I have two piles of playing cards. One contains 23 cards, the other 9. There are a total of eight hearts between the two piles. Assuming a random distribution, how do I calculate the odds of the pile of 9 containing no more than two hearts? And more generally, any specific number of hearts?
This is for calculating odds in a bridge hand.
I believe the answer is approximately 60.19%.
I calculated the number of ways that the smaller pile could contain exactly two hearts by doing 9C2 * 23C6. (Essentially, choosing which 2 of the 9 cards would be hearts, and then which 6 of the other 23 cards would be hearts).
Then, for the number of ways that the smaller pile could contain exactly one heart: 9C1 * 23C7.
And no hearts: 9C0 * 23C8. (9C0 = 1, but included for clarity.)
Them, I added those together. That’s the total # of ways the smaller pile could contain no more than 2 hearts.
To find the probability, I divided it by 32C8 (the total number of ways the 8 hearts could be chosen from the 32 total cards).
Are all those "C"s really “to the power of”?
No, the Cs represent “combinations,” i.e., 23C6 is the number of combinations of 6 objects that can be selected from a group of 23 objects.
Most scientific (not necessarily graphing) calculators can do it.
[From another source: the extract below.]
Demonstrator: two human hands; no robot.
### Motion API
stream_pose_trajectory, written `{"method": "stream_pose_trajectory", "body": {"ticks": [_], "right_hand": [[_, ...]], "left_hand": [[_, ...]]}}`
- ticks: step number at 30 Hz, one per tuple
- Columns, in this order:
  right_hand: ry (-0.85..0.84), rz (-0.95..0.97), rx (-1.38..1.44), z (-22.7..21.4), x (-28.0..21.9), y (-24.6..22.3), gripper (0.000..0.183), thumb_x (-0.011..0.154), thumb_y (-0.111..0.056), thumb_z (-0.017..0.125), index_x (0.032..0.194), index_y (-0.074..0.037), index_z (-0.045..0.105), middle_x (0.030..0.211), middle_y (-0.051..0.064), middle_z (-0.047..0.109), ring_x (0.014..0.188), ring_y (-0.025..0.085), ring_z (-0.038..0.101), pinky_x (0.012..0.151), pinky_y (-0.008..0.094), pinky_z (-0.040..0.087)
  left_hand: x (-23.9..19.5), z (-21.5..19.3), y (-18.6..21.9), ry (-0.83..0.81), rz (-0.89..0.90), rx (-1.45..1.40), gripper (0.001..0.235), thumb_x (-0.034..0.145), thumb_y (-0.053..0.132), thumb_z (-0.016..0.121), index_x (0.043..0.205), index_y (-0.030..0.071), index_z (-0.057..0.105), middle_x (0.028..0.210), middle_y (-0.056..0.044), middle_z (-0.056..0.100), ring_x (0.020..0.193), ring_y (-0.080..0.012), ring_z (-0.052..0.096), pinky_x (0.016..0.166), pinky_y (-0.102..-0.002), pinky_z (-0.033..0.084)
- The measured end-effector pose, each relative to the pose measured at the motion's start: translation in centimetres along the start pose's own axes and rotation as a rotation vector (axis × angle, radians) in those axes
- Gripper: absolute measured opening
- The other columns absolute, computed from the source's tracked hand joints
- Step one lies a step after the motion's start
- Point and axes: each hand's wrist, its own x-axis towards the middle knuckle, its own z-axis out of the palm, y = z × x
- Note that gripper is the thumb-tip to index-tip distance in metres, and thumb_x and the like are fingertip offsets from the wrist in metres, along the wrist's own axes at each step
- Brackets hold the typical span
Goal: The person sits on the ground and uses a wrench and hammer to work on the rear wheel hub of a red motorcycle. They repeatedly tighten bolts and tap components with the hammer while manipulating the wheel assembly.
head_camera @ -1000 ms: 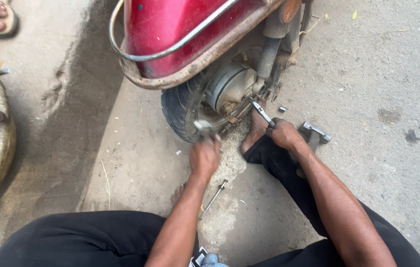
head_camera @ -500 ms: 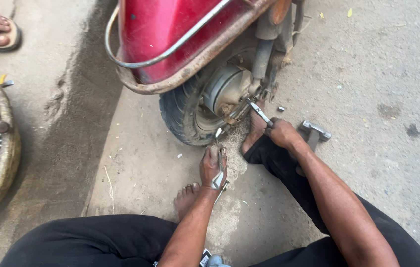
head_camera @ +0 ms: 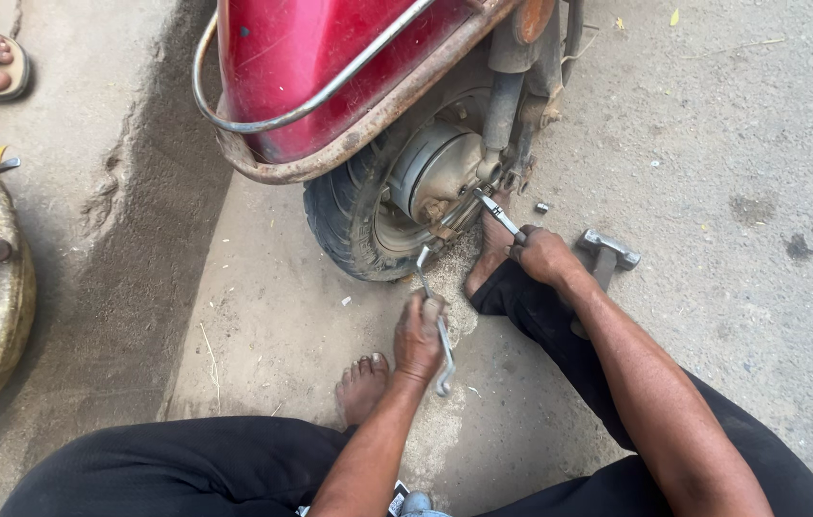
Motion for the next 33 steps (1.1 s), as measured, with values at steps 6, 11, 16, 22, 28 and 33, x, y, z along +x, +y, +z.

It’s sometimes found in a probability menu, or using a probability button on the calculator to access it.
Also, sites like Wolfram Alpha can calculate combinations for you.
Sorry for not being clearer.
No, they stand for ‘combination’. An expression like 9C4 means the number of ways that four objects can be selected from a group of nine (and we don’t distinguish the order they’re in). That would be equal to 9!/(5! x 4!) where ‘!’ is ‘factorial’ (8! = 8 x 7 x 6 x 5 x 4 x 3 x 2 x 1). In general nCr, the number of ways of selecting r objects out of n, counting all different orderings of the same r objects only once, is n!/(r! x (n-r)!)
… oh, whatever. 
Also, of course, you can compute something like nCr by hand. It’s equal to:
n!/(r! * (n - r)!)
Where n! is the product of all positive integers less than or equal to n. For example, 6! = 6 x 5 x 4 x 3 x 2 x 1.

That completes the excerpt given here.